One or two people usually don't change a political system. But two Utah political junkies -- Republican Craig Moody and Democrat Randy Horiuchi -- did more to change how the Utah Legislature is elected than any two men in 25 years.
In 1985, Horiuchi, an independent lobbyist who thrived on political intrigue, decided to run for party chairman. He had an agenda that roughly looked like this: A party's power base lies in the Legislature, and to win seats in an overwhelmingly Republican state, Democrats needed to work like crazy to get good legislative candidates, target weak Republican incumbents -- and raise as much money as they could from special interest groups.He won the chairmanship, no doubt in part because no one in his right mind wanted to inherit the dilapidated Democratic Party in 1985. Democrats had no officeholder above the rank of Salt Lake County sheriff, they faced a veto-proof GOP majority in the Utah House and so few Democrats in the Senate that they didn't have enough minority members to sit on all the committees. Finally, the party had little money and lagging enthusiasm.
But Horiuchi's plan worked. In the 1986 elections, Democrats gained 13 House seats. Wayne Owens won the 2nd Congressional District and Dave Watson nabbed the two-year Salt Lake County Commission seat.
Suddenly, the Democrats were back. Horiuchi announced he'd run for a second, two-year term and chairman, and Republicans were scrambling to fight him.
Enter Moody, a two-term House member tapped in June 1987 by Gov. Norm Bangerter and other GOP leaders to counter the Horiuchi-led comeback.
"We Republicans had no natural constituent base, other than Republican rank-and-file, to raise money from," Moody recalls. "We were scared to death. Look what the Democrats had done with a little targeting and money. But where were special interest PADs (political action committees) for us to draw from?"

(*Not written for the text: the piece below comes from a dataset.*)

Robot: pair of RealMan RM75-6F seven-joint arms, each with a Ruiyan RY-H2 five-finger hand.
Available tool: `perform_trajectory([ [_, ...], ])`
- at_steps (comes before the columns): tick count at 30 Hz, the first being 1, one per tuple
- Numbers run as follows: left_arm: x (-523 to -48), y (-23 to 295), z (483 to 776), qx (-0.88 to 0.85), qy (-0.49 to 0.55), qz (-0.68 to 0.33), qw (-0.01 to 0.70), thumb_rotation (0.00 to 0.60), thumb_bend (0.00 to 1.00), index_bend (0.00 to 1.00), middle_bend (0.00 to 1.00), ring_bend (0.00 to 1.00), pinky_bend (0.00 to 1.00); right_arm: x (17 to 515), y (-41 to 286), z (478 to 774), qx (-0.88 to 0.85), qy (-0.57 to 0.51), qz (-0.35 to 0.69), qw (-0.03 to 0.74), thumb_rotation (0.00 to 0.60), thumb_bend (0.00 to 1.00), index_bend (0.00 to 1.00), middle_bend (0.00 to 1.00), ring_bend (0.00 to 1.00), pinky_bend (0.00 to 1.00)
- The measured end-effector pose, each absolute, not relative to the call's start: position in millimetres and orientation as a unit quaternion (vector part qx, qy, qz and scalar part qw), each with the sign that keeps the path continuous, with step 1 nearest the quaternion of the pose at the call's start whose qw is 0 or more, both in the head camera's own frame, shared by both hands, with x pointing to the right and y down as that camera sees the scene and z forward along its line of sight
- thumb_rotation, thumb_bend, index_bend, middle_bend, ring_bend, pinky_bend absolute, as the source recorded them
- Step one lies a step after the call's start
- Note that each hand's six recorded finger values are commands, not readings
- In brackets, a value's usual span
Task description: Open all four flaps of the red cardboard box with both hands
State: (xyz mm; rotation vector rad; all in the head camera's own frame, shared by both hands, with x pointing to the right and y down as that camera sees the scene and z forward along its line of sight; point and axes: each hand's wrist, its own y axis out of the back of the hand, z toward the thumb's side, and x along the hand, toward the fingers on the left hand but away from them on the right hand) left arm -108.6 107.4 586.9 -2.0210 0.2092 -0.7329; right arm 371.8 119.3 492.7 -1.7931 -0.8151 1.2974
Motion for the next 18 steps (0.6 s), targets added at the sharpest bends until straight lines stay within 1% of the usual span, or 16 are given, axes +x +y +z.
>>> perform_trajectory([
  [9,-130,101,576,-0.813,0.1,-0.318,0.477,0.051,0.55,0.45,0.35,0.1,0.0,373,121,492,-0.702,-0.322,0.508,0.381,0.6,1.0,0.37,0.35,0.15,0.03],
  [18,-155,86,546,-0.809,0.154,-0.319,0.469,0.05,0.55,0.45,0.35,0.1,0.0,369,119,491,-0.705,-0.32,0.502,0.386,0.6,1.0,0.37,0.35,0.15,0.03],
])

It was his job to develop a legislative campaign fund-raising machine that could fight what Horiuchi was doing.
And Horiuchi was doing well -- raising significant money from labor union and teacher PACs for his candidates. The bombastic Democratic chairman was even predicting an 11-seat gain for Democrats in the House in 1988, enough to take control.
A review of candidate financial disclosure statements from those days -- compared with 1990 legislative candidate statements -- tells the tale. Democratic candidates were getting a lot of PAC money in 1986. Republican candidates were getting little or no such support, raising their moeny from neighbors and friends hoping the state Republican Party would help out.
In 1990, however, Republican candidates got just as much PAC support as the Democrats -- and in general had just as much or more money to spend on their campaigns.
Moody's greatest achievement is the Committee for a Republican Majority -- a personal GOP House leadership PAC that in 1988 raised more than $50,000 for House candidates.
Now the CRM has a Senate Committee. In 1990, the CRM spent $64,611 on House candidates. (The final CRM filing, due 30 days after the election, was still overdue this week but will likely show even higher spending.) The Republican Senate Committee raised $68,000 this year.
So, in less than five years, Moody and other GOP leaders put together a fund-raising machine that contributes $130,000 to Republican legislative candidates -- enough to counter UEA, labor union and Utah Public Employee Association spending on Democratic candidates.
Says one lobbyist who works closely on legislative campaigns: "Horiuchi and Moody changed the face of legislative campaigning. It may have evolved without them, but they certainly shaped it."